## Exercise brief
Using the records below, give again exactly the lines from the line that contains "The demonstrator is" through the line that contains "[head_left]", both ends included, and only those.

BEGIN Available data

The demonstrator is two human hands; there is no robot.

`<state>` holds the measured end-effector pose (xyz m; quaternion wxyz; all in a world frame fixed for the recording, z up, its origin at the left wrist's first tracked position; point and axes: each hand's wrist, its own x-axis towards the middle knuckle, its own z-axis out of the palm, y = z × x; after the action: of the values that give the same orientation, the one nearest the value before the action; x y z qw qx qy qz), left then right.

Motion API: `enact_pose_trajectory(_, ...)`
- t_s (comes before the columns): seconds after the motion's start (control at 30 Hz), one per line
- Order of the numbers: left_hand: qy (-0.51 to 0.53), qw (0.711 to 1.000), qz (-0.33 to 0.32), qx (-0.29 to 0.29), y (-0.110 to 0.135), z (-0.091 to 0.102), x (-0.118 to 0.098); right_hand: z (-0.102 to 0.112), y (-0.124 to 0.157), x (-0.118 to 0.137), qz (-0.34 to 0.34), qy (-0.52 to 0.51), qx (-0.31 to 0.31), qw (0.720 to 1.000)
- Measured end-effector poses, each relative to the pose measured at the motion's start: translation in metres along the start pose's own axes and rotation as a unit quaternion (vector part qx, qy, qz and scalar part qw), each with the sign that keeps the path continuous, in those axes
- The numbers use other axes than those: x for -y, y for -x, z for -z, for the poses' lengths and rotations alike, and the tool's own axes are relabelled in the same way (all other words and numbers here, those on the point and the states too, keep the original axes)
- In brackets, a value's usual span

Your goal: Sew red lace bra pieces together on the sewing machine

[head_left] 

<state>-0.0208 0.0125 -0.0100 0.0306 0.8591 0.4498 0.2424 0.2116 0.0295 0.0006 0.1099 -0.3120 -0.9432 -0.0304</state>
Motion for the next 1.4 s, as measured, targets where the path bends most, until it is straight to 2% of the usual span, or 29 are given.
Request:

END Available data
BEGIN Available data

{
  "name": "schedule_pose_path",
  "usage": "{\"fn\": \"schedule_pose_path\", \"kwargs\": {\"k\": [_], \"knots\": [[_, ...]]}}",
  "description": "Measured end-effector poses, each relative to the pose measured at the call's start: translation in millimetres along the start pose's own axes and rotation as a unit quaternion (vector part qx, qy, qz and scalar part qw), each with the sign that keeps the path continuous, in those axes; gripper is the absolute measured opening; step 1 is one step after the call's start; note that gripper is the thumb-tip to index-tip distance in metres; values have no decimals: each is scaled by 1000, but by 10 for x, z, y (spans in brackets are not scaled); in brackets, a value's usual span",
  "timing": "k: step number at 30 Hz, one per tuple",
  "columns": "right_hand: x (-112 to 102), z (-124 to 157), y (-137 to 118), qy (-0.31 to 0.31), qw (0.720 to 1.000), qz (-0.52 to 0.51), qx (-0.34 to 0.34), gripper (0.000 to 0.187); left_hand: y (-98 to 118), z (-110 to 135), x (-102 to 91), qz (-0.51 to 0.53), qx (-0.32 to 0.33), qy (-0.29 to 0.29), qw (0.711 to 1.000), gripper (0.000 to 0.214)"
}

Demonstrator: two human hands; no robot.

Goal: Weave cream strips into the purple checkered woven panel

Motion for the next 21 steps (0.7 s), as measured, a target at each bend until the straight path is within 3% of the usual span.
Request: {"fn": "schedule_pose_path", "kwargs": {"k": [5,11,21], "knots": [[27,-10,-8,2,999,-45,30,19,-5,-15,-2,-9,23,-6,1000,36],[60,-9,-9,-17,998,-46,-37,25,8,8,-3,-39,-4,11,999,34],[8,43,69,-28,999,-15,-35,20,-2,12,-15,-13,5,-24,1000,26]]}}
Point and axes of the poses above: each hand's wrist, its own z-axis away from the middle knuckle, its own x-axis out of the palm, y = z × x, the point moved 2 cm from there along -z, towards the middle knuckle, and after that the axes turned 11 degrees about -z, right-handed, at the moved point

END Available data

## Final answer
The demonstrator is two human hands; there is no robot.

`<state>` holds the measured end-effector pose (xyz m; quaternion wxyz; all in a world frame fixed for the recording, z up, its origin at the left wrist's first tracked position; point and axes: each hand's wrist, its own x-axis towards the middle knuckle, its own z-axis out of the palm, y = z × x; after the action: of the values that give the same orientation, the one nearest the value before the action; x y z qw qx qy qz), left then right.

Motion API: `enact_pose_trajectory(_, ...)`
- t_s (comes before the columns): seconds after the motion's start (control at 30 Hz), one per line
- Order of the numbers: left_hand: qy (-0.51 to 0.53), qw (0.711 to 1.000), qz (-0.33 to 0.32), qx (-0.29 to 0.29), y (-0.110 to 0.135), z (-0.091 to 0.102), x (-0.118 to 0.098); right_hand: z (-0.102 to 0.112), y (-0.124 to 0.157), x (-0.118 to 0.137), qz (-0.34 to 0.34), qy (-0.52 to 0.51), qx (-0.31 to 0.31), qw (0.720 to 1.000)
- Measured end-effector poses, each relative to the pose measured at the motion's start: translation in metres along the start pose's own axes and rotation as a unit quaternion (vector part qx, qy, qz and scalar part qw), each with the sign that keeps the path continuous, in those axes
- The numbers use other axes than those: x for -y, y for -x, z for -z, for the poses' lengths and rotations alike, and the tool's own axes are relabelled in the same way (all other words and numbers here, those on the point and the states too, keep the original axes)
- In brackets, a value's usual span

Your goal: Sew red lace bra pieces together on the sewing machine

[head_left] 

Output for this exercise is now complete.